Results: Subjects’ mean age was 55.44±10.22 years. Bronchiectasis, bronchial wall thickening, emphysema, centrilobular bronchiolar thickening and air trapping were significantly higher in COPD group than control group. In patient group, TI values were lower than control group (p < 0.001).

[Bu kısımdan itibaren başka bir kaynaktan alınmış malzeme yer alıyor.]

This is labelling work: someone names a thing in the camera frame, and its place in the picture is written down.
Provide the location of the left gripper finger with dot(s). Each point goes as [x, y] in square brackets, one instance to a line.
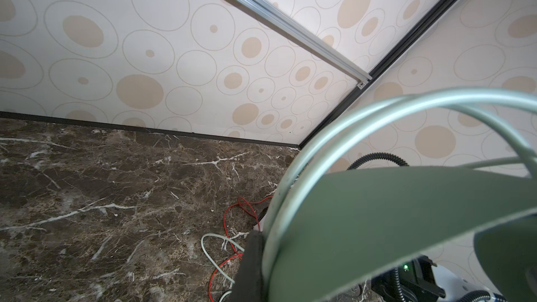
[248, 286]

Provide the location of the black vertical frame post right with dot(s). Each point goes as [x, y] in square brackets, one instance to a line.
[396, 53]

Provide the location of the mint green headphones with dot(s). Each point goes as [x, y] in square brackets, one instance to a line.
[325, 232]

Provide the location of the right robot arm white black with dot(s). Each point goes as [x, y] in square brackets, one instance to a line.
[422, 280]

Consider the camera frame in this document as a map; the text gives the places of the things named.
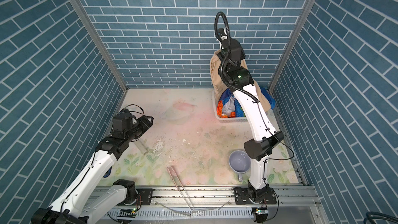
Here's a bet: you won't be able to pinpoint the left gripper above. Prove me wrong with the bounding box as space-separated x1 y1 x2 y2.
124 114 154 144

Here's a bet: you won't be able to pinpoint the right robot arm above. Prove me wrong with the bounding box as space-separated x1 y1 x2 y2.
217 36 284 198

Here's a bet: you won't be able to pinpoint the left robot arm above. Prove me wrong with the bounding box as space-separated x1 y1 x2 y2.
31 108 153 224

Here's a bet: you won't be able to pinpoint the rainbow coloured shorts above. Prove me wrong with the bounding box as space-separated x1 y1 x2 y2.
215 86 276 118

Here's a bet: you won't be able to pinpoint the clear plastic tube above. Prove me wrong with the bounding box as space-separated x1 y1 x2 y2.
135 141 148 155

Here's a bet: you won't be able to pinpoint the blue stapler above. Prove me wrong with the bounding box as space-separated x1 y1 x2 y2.
103 167 112 178

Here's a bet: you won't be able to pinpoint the white plastic basket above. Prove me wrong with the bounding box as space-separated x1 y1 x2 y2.
212 90 247 123

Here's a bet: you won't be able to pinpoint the pink chopstick pair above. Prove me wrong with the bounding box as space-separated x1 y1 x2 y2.
166 167 194 211

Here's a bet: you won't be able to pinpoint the lavender mug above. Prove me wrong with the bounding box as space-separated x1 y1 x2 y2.
229 150 251 182

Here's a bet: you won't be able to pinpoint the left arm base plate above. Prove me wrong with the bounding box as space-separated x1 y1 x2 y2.
117 188 154 207

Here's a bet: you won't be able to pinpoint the white cable duct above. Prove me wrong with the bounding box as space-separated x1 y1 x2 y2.
104 207 254 220

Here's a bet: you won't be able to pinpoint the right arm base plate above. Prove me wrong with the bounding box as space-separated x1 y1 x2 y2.
232 186 277 205

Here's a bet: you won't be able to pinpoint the aluminium front rail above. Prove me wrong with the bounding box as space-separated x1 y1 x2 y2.
90 186 321 209

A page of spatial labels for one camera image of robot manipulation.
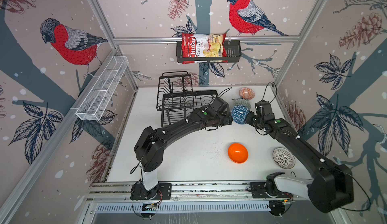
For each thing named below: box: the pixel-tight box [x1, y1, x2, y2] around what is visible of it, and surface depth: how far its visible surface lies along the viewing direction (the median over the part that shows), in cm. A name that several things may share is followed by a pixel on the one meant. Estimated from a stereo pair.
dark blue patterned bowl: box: [231, 104, 250, 125], surface depth 89 cm
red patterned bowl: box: [238, 87, 255, 101], surface depth 116 cm
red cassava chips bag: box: [181, 32, 228, 65], surface depth 90 cm
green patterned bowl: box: [233, 97, 251, 110], surface depth 109 cm
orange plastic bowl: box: [227, 142, 249, 164], surface depth 85 cm
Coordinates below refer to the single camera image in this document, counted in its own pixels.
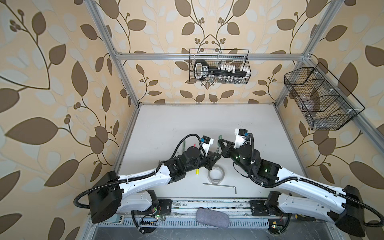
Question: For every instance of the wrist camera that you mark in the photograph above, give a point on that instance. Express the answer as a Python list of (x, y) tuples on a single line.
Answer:
[(206, 143), (240, 139)]

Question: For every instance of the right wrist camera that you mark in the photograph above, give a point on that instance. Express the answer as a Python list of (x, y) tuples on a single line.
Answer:
[(240, 139)]

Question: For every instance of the grey remote device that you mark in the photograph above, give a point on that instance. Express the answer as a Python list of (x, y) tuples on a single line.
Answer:
[(116, 219)]

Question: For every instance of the black socket holder tool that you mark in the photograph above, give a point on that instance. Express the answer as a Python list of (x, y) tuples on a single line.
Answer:
[(222, 72)]

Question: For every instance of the right wire basket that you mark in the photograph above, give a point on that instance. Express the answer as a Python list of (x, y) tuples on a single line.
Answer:
[(326, 102)]

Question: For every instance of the back wire basket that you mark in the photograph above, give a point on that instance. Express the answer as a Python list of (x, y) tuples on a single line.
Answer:
[(237, 57)]

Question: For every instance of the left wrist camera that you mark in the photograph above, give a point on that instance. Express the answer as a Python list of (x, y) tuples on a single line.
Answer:
[(206, 143)]

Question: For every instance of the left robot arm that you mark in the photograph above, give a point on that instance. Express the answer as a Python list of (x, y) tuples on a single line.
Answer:
[(114, 194)]

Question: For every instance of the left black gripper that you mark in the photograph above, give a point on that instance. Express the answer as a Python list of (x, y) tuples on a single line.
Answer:
[(210, 157)]

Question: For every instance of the clear tape roll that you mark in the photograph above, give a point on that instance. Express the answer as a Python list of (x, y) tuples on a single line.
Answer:
[(216, 175)]

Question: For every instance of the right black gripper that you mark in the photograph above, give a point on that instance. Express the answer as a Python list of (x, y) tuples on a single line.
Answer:
[(226, 150)]

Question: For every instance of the grey fabric pouch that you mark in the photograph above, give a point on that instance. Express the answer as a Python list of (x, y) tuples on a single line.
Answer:
[(212, 218)]

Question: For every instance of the metal hex key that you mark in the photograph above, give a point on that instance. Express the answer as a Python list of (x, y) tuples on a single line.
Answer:
[(224, 186)]

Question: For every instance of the yellow black screwdriver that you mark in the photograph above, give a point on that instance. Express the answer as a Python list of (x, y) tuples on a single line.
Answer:
[(304, 218)]

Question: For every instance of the wire basket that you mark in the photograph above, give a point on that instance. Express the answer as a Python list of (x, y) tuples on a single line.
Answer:
[(237, 57), (326, 102)]

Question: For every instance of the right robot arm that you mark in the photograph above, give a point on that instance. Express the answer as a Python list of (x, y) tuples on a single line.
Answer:
[(291, 193)]

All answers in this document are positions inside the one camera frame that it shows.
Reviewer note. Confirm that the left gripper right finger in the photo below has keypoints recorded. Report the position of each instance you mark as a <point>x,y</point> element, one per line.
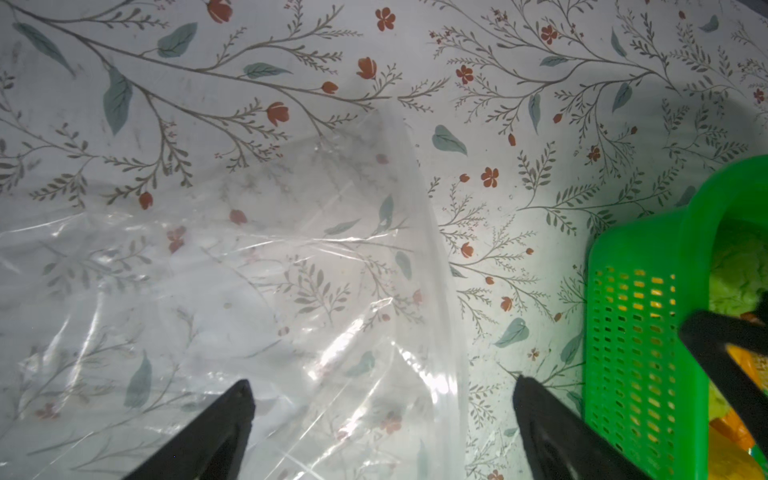
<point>560,445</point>

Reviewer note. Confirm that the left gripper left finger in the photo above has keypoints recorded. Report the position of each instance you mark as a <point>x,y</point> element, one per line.
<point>212,446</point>

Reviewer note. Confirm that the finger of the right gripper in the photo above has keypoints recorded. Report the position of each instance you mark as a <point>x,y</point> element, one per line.
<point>707,336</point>

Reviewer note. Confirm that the clear zip top bag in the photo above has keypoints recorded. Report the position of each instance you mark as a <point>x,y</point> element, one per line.
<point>319,277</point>

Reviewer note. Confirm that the green cabbage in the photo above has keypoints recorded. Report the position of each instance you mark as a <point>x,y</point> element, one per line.
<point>738,273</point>

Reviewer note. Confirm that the green plastic basket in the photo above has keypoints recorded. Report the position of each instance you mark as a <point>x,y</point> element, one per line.
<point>643,391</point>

Also there was moderate negative relationship between TI and age (p = 0.00, r = -0.48).

Conclusions: Expiratory HRCT findings and TI values show various degrees of relationship with pulmonary function test results in patients with COPD. Despite normal pulmonary function tests, pathological changes can be detected in expiratory HRCT scans.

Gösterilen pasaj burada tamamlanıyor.